TASK GOAL: Once the images are set aside, output the listing exactly as it stands.

DATA SEGMENT:
★ ★ ★ ★ ★

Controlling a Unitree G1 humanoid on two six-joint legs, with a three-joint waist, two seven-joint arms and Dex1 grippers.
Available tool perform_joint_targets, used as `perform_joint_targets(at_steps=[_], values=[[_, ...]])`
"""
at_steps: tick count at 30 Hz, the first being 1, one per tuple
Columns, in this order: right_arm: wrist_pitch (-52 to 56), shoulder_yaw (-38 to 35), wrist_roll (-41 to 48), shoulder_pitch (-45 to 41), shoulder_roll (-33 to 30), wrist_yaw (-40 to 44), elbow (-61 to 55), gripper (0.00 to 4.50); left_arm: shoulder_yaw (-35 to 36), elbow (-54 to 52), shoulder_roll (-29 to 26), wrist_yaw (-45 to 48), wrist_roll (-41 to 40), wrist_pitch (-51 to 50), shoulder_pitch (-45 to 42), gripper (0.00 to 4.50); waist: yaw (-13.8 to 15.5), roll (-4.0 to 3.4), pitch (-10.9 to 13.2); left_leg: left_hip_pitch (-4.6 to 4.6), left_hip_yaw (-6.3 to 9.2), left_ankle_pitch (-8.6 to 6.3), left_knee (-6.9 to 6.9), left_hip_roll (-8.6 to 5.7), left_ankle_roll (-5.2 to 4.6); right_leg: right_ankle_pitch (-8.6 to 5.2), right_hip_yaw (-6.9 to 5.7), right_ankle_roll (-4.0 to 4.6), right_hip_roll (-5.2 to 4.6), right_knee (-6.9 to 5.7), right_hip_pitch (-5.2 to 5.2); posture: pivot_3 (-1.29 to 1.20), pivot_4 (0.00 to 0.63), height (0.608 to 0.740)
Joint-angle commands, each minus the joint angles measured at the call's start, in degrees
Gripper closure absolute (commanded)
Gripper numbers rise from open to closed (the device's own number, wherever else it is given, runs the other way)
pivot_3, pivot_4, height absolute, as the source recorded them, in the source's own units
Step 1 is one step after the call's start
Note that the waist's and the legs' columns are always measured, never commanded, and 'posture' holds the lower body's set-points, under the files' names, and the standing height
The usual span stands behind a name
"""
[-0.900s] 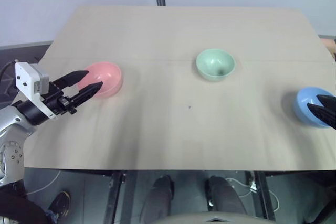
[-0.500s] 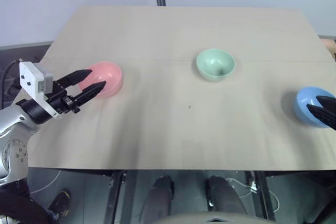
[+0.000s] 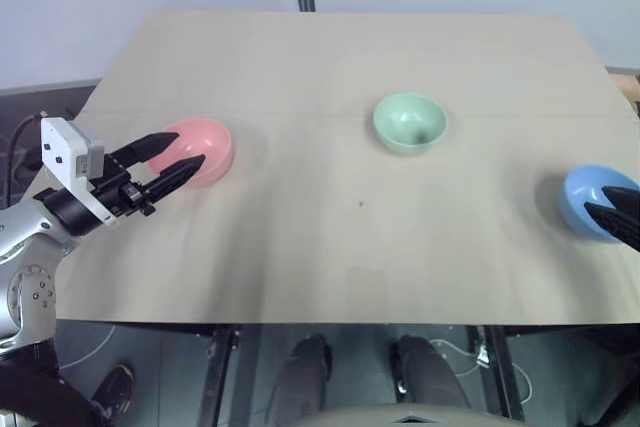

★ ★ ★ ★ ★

FINISHED TASK:
Controlling a Unitree G1 humanoid on two six-joint legs, with a three-joint waist, two seven-joint arms and Dex1 grippers.
Available tool perform_joint_targets, used as `perform_joint_targets(at_steps=[_], values=[[_, ...]])`
"""
at_steps: tick count at 30 Hz, the first being 1, one per tuple
Columns, in this order: right_arm: wrist_pitch (-52 to 56), shoulder_yaw (-38 to 35), wrist_roll (-41 to 48), shoulder_pitch (-45 to 41), shoulder_roll (-33 to 30), wrist_yaw (-40 to 44), elbow (-61 to 55), gripper (0.00 to 4.50); left_arm: shoulder_yaw (-35 to 36), elbow (-54 to 52), shoulder_roll (-29 to 26), wrist_yaw (-45 to 48), wrist_roll (-41 to 40), wrist_pitch (-51 to 50), shoulder_pitch (-45 to 42), gripper (0.00 to 4.50); waist: yaw (-13.8 to 15.5), roll (-4.0 to 3.4), pitch (-10.9 to 13.2); left_leg: left_hip_pitch (-4.6 to 4.6), left_hip_yaw (-6.3 to 9.2), left_ankle_pitch (-8.6 to 6.3), left_knee (-6.9 to 6.9), left_hip_roll (-8.6 to 5.7), left_ankle_roll (-5.2 to 4.6); right_leg: right_ankle_pitch (-8.6 to 5.2), right_hip_yaw (-6.9 to 5.7), right_ankle_roll (-4.0 to 4.6), right_hip_roll (-5.2 to 4.6), right_knee (-6.9 to 5.7), right_hip_pitch (-5.2 to 5.2); posture: pivot_3 (-1.29 to 1.20), pivot_4 (0.00 to 0.63), height (0.608 to 0.740)
Joint-angle commands, each minus the joint angles measured at the call's start, in degrees
Gripper closure absolute (commanded)
Gripper numbers rise from open to closed (the device's own number, wherever else it is given, runs the other way)
pivot_3, pivot_4, height absolute, as the source recorded them, in the source's own units
Step 1 is one step after the call's start
Note that the waist's and the legs' columns are always measured, never commanded, and 'posture' holds the lower body's set-points, under the files' names, and the standing height
The usual span stands behind a name
"""
[-0.900s] 
[-0.500s] 
[+0.000s] 

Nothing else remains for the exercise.